• Task directions:
Copy every line of the data that includes the string "hand".
**** Data records
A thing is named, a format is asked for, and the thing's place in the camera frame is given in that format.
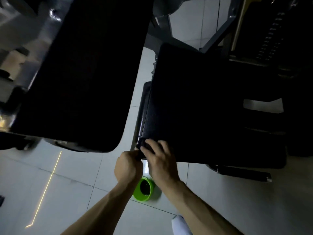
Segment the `hand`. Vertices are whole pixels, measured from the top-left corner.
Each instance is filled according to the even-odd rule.
[[[117,159],[114,174],[119,183],[134,186],[139,183],[142,177],[143,164],[135,159],[137,155],[138,151],[126,151],[122,152]]]
[[[140,150],[148,159],[149,173],[155,184],[163,191],[171,188],[173,183],[180,181],[177,170],[175,156],[171,153],[166,141],[158,142],[152,139],[146,139],[145,142],[151,146],[155,154],[140,147]]]

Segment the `white shoe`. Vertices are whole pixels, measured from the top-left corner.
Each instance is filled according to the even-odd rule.
[[[193,235],[186,221],[180,215],[176,215],[172,218],[172,229],[174,235]]]

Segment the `forearm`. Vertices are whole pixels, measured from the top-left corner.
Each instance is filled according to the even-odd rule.
[[[118,183],[105,197],[61,235],[113,234],[117,222],[134,190],[135,185]]]
[[[164,193],[182,214],[194,235],[241,234],[183,182],[172,183]]]

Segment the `person's right hand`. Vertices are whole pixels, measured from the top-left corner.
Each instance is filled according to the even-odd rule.
[[[145,147],[140,147],[140,150],[148,159],[151,177],[164,192],[167,188],[171,188],[173,183],[180,181],[175,156],[171,153],[166,141],[159,140],[156,142],[152,139],[146,139],[145,142],[151,146],[155,154]]]

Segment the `person's left hand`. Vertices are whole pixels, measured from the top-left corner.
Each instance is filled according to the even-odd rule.
[[[143,163],[136,160],[138,150],[122,152],[116,161],[114,174],[118,182],[137,185],[142,177]]]
********
• Your response:
Segment the `hand`. Vertices are whole pixels, measured from the top-left corner.
Segment the `person's right hand`. Vertices are whole pixels, measured from the top-left corner.
Segment the `person's left hand`. Vertices are whole pixels, measured from the top-left corner.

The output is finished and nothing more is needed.